Integermania - Maximum Exquisiteness

What is the maximum Integermania exquisiteness of a set of n values?

Theorem 2: In an Integermania problem where set A has n values, the level 1 exquisiteness of A will be less than or equal to 1 when n = 1, and less than or equal to 3 when n = 2. See proof below.

Comments: The maximum exquisiteness of larger sets is unknown. However, Exq({1,2,4}) = 10, and Exq({3,4,5,6}) = 42, so these are lower bounds to the maximums.

Proof: A singleton set does not use binary operations, and hence can only produce itself. Therefore, if a = 1, then Exq(A) = 1, otherwise Exq(A) = 0.

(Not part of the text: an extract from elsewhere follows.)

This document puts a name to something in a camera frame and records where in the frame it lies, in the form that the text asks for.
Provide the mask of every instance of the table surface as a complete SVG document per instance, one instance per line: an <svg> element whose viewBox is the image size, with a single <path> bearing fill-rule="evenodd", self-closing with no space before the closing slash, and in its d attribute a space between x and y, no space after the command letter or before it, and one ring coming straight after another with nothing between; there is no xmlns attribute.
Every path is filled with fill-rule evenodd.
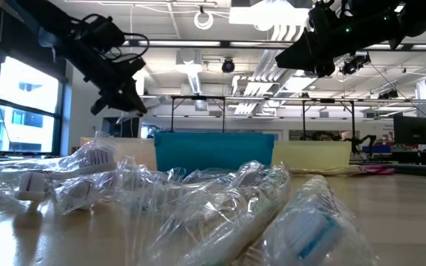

If A = {1,2}, then Exq(A) = 3. The theorem claims that this set reaches maximum exquisiteness, although this is not the only doubleton set with exquisiteness 3.

Doubleton sets A = {a,b} will use exactly one of the four available binary operations. Addition and multiplication are commutative. Subtraction and division will each produce at most one positive integer. Therefore, Exq(A) ≤ 4.

Let us assume that Exq(A) = 4, and find a contradiction. We expect to find values a and b for which the sum, difference, product, and quotient give the numbers 1, 2, 3, and 4 (but not necessarily in that order). If either a or b were zero, then multiplication would not produce a positive integer. If both values were negative, then addition would not produce a positive integer. If exactly one value were negative, then multiplication would not produce a positive integer. So both values must be positive. And if the two values were equal, then subtraction would not produce a positive integer.

Since the values must be different, let us assume that a < b. Since both b + a and b – a must be positive integers, we can add and subtract these to find 2b and 2a are both positive integers, therefore a and b are both multiples of one-half. If both were odd multiples, then multiplication would not produce a positive integer. If exactly one was an odd multiple, then addition would not produce a positive integer. Therefore, both must themselves be positive integers (even multiples of one-half).

If a = 1 (the smallest positive integer), then multiplication and division would produce the same positive integer. Therefore, a ≥ 2 and b ≥ 3. But this implies a sum of at least 5, too large to obtain Exq(A) = 4 with just four operations. Therefore, Exq(A) ≤ 3.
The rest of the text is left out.